Bexar County residents are once again being urged to take preventative measures to avoid mosquitoes, including using repellent and pouring out standing water (which attracts them), after mosquitoes carrying the West Nile virus were recently detected in unincorporated Bexar County.
Bexar County Public Works announced on Wednesday they would be increasing mosquito abatement and continue to treat the county with larvicide and adulticide in response to the detection of mosquitoes carrying the West Nile virus, according to a press release.
Around this time last year, mosquitoes with West Nile were also found in Bexar County, prompting first responders to alert residents by going door-to-door.
According to the Texas Department of State Health Services, there have been 71 confirmed human cases of illness and three deaths caused by the West Nile Virus across the state so far in 2017, though none of them were in Bexar County. In 2016, 370 people became ill and 18 people died from the West Nile Virus across the state.

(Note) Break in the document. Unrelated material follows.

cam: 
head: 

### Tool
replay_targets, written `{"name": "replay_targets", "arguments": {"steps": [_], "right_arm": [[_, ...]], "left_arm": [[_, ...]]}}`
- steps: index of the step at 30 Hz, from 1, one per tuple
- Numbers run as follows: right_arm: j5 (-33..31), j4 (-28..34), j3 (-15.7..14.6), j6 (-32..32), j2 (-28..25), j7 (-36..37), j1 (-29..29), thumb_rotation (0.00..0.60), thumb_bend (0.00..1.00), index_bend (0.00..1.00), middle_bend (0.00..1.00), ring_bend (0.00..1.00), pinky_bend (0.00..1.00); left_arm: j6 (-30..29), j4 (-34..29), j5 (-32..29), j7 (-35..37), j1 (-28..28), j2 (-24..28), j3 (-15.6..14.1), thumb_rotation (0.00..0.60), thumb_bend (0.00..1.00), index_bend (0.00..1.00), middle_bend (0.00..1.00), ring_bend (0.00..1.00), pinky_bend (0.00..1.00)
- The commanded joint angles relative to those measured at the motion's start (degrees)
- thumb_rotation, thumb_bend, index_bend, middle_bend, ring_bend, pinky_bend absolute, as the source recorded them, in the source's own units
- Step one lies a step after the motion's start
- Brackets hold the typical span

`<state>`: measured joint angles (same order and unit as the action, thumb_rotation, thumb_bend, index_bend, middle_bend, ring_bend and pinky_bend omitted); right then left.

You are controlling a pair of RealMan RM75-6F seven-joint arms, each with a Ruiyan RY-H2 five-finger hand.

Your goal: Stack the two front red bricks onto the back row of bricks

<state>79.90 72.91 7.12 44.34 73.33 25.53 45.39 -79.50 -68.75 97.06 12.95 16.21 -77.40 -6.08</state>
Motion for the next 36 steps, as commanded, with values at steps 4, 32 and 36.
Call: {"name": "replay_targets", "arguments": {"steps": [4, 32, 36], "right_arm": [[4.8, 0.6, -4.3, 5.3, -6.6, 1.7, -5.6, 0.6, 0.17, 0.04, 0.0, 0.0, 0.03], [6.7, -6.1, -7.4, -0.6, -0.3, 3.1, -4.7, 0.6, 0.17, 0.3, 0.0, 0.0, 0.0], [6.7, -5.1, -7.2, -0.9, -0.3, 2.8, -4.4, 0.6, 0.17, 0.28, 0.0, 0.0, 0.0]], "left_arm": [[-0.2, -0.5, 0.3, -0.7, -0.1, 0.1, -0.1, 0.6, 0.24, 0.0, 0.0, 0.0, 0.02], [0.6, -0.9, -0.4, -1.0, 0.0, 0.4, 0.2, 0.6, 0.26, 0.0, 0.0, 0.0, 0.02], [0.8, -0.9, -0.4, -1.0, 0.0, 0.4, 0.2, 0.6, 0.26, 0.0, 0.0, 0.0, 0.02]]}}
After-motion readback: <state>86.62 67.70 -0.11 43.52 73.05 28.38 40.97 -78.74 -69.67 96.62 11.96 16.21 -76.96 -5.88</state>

Rising temperatures and continuous rain create the ideal environment for mosquitoes to inhabit and breed in, and Hurricane Harvey may have played a role in the uptick of mosquitoes. According to the Centers for Disease Control and Prevention, "the types of mosquitoes that can spread viruses may increase 2 weeks to 2 months after a hurricane, especially in areas that did not flood but received more rainfall than usual."